= WHAT IS EXPECTED =
The full listing below should be copied verbatim.

· · · · ·

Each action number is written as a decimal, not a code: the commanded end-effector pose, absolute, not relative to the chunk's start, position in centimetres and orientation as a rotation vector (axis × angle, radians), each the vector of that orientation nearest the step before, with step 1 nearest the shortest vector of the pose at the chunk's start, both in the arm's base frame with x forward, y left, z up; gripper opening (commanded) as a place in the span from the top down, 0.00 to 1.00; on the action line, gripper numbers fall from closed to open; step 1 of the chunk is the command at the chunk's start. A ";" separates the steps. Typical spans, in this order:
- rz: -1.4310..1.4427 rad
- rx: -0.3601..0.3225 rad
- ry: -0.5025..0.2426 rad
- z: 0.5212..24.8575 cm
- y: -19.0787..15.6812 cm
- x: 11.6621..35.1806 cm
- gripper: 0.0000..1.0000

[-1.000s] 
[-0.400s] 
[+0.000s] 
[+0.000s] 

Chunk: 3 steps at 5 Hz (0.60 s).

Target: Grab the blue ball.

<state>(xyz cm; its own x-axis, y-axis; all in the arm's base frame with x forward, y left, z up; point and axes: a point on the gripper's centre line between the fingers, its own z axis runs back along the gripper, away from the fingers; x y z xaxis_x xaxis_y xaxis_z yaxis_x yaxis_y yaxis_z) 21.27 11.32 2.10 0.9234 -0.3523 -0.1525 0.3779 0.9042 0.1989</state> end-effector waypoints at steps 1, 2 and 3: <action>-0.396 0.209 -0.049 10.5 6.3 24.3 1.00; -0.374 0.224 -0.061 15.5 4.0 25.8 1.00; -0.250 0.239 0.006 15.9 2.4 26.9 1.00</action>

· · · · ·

= COMPLETED TASK =
Each action number is written as a decimal, not a code: the commanded end-effector pose, absolute, not relative to the chunk's start, position in centimetres and orientation as a rotation vector (axis × angle, radians), each the vector of that orientation nearest the step before, with step 1 nearest the shortest vector of the pose at the chunk's start, both in the arm's base frame with x forward, y left, z up; gripper opening (commanded) as a place in the span from the top down, 0.00 to 1.00; on the action line, gripper numbers fall from closed to open; step 1 of the chunk is the command at the chunk's start. A ";" separates the steps. Typical spans, in this order:
- rz: -1.4310..1.4427 rad
- rx: -0.3601..0.3225 rad
- ry: -0.5025..0.2426 rad
- z: 0.5212..24.8575 cm
- y: -19.0787..15.6812 cm
- x: 11.6621..35.1806 cm
- gripper: 0.0000..1.0000

[-1.000s] 
[-0.400s] 
[+0.000s] 
[+0.000s] 

Chunk: 3 steps at 5 Hz (0.60 s).

Target: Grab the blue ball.

<state>(xyz cm; its own x-axis, y-axis; all in the arm's base frame with x forward, y left, z up; point and axes: a point on the gripper's centre line between the fingers, its own z axis runs back along the gripper, away from the fingers; x y z xaxis_x xaxis_y xaxis_z yaxis_x yaxis_y yaxis_z) 21.27 11.32 2.10 0.9234 -0.3523 -0.1525 0.3779 0.9042 0.1989</state> end-effector waypoints at steps 1, 2 and 3: <action>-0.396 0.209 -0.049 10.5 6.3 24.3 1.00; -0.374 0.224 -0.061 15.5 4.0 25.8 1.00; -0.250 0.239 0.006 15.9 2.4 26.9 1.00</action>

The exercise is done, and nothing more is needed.